Listed entries:
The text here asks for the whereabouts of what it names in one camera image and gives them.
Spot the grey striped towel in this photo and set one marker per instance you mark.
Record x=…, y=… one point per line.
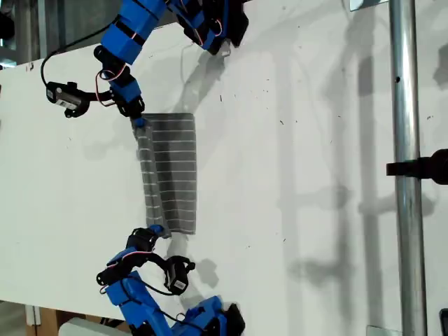
x=175, y=168

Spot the white box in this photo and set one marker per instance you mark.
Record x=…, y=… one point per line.
x=87, y=329

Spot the grey metal bar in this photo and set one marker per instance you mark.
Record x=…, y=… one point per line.
x=42, y=28

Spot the wooden table leg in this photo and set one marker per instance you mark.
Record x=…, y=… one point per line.
x=49, y=323

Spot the black round object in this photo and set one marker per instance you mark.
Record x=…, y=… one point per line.
x=5, y=26

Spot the black flat object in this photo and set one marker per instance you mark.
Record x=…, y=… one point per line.
x=444, y=323

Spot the gripper camera stalk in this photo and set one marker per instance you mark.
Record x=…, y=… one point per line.
x=91, y=94
x=157, y=260

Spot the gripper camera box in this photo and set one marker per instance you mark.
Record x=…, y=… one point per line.
x=59, y=96
x=178, y=280

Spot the metal table bracket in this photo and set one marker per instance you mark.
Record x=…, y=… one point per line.
x=360, y=4

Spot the steel post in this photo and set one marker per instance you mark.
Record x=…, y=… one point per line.
x=406, y=105

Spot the black post clamp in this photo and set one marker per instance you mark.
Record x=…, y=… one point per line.
x=430, y=168

Problem to solve:
Retype all of the listing word for word and skip the pictures.

Exercise result:
The text here asks for the whereabouts of what it names in one camera image and gives them.
Spot the grey striped towel in this photo and set one marker per instance you mark.
Record x=…, y=… one point per line.
x=175, y=168

Spot the white box in this photo and set one marker per instance you mark.
Record x=…, y=… one point per line.
x=87, y=329

Spot the grey metal bar in this photo and set one marker per instance you mark.
Record x=…, y=… one point per line.
x=42, y=28

Spot the wooden table leg in this photo and set one marker per instance you mark.
Record x=…, y=… one point per line.
x=49, y=323

Spot the black round object in this photo and set one marker per instance you mark.
Record x=…, y=… one point per line.
x=5, y=26

Spot the black flat object in this photo and set one marker per instance you mark.
Record x=…, y=… one point per line.
x=444, y=323

Spot the gripper camera stalk in this photo and set one marker per instance you mark.
Record x=…, y=… one point per line.
x=91, y=94
x=157, y=260

Spot the gripper camera box in this photo and set one marker per instance you mark.
Record x=…, y=… one point per line.
x=59, y=96
x=178, y=280

Spot the metal table bracket in this photo and set one marker per instance you mark.
Record x=…, y=… one point per line.
x=360, y=4

Spot the steel post in this photo and set one marker per instance you mark.
Record x=…, y=… one point per line.
x=406, y=105

Spot the black post clamp in this photo and set one marker per instance you mark.
Record x=…, y=… one point per line.
x=430, y=168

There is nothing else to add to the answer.